A new home-based program for older adults appears to provide significant health benefit for individuals with depression. In addition, the program also provides substantial stress reduction in family caregivers of dementia patients.
Indiana University researchers say the “The Aging Brain Care Medical Home” program demonstrated at least a 50 percent reduction in symptoms in two-thirds of patients with moderately severe depressive symptoms. Symptoms included feeling hopeless, feeling bad about oneself, or having trouble concentrating.
Investigators also found the program resulted in a 50 percent reduction in stress symptoms in half of caregivers of patients with dementia.
“Depression and dementia, which typically impact other medical conditions, are difficult for primary care doctors to treat during their limited time with patients,” said Regenstrief Institute investigator and Indiana University Center for Aging Research scientist Michael LaMantia, M.D., MPH, who led the study.
“The Aging Brain Care Medical Home program may be an attractive option in response to some of the challenges posed by our nation’s rapidly aging population and the anticipated lack of geriatricians and primary doctors to care for them.
“Care coordinator assistants go to patients’ homes, develop relationships with them, evaluate the safety of the home environment, focus on the needs of both patients and caregivers, and offer support to deal with the many consequences of a depression or dementia diagnosis.

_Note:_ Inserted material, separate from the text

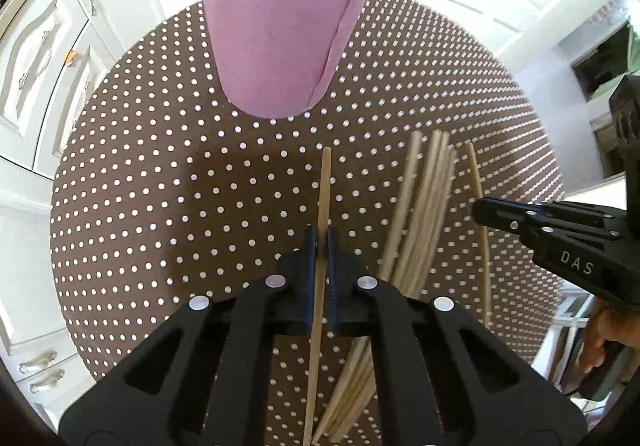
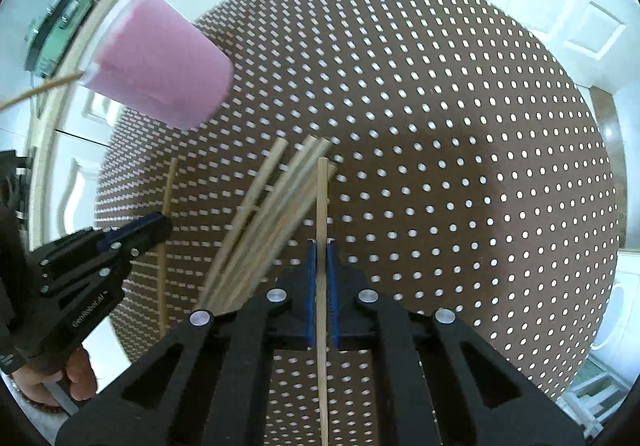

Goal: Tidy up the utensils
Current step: 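Close the left tool on a wooden chopstick while the right tool grasps another chopstick, then lift both held chopsticks upright and lower them into the pink cup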

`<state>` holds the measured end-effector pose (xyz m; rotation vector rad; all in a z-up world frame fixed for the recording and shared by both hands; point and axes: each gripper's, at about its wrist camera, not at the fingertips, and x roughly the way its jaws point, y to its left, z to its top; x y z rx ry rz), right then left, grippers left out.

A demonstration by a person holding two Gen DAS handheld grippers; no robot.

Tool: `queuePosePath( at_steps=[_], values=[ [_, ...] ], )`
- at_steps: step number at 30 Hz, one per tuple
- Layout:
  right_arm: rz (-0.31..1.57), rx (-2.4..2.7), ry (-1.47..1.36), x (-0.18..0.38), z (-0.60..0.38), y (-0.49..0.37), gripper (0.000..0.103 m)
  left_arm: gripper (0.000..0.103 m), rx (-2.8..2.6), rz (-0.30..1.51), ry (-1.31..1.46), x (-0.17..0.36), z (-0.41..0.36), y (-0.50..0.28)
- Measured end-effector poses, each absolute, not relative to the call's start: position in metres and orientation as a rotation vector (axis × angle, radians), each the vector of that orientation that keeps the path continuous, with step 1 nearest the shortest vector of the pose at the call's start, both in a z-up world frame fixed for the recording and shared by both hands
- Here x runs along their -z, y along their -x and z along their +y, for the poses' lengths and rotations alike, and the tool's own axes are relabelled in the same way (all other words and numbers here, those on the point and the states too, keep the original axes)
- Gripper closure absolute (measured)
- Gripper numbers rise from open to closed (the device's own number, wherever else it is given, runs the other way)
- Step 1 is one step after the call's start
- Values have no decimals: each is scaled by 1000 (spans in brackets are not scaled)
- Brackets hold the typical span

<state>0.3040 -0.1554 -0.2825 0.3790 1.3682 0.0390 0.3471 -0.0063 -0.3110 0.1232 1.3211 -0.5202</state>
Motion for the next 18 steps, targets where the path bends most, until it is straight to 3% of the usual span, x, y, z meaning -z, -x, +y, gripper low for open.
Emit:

“We send our teams out to patients’ homes with the tools they will need to work with older adults. Our team members are our front line who alert us to problems the medical team wouldn’t otherwise know about.”
The program is unique in the development of the position and in the training of care coordinator assistants.
Prior to joining the Aging Brain Care (ABC) Medical Home team and working with older adults, the care coordinator care assistants, who only have a high school diploma or two-years of post-high school education, participate in a two-week bootcamp that includes interaction with simulated patients. They also attend lectures, participate in discussions, observe home visits, and initially work with more experienced members of the team.
Supervised by a nurse and other members of the team that includes a social worker and a geriatrician, the care coordinator assistants monitor symptom burden, coach patients with history of depression on implementing behavioral activation and relapse prevention activities.
The care coordinator assistants also work with the family caregivers of those with dementia on implementing caregiver stress prevention strategies such as attending monthly support groups, creating crisis plans, taking regular weekly time off from caregiving tasks, and enhancing their self-management and problem solving capacity related to their loved one’s dementia symptoms.
In this study, ABC Medical Home participants received an average of 13 home visits over the 18-month period for which the preliminary data reported in the study was captured.
The ABC Medical Care team is automatically and immediately informed through the Indiana Network for Patient Care if a patient visits an emergency department or is admitted to a hospital anywhere in the state, enabling the team to coordinate services the patient will need upon discharge.
The study, “The Aging Brain Care Medical Home: Preliminary Data,” is current found online in advance of print publication in the Journal of the American Geriatrics Society.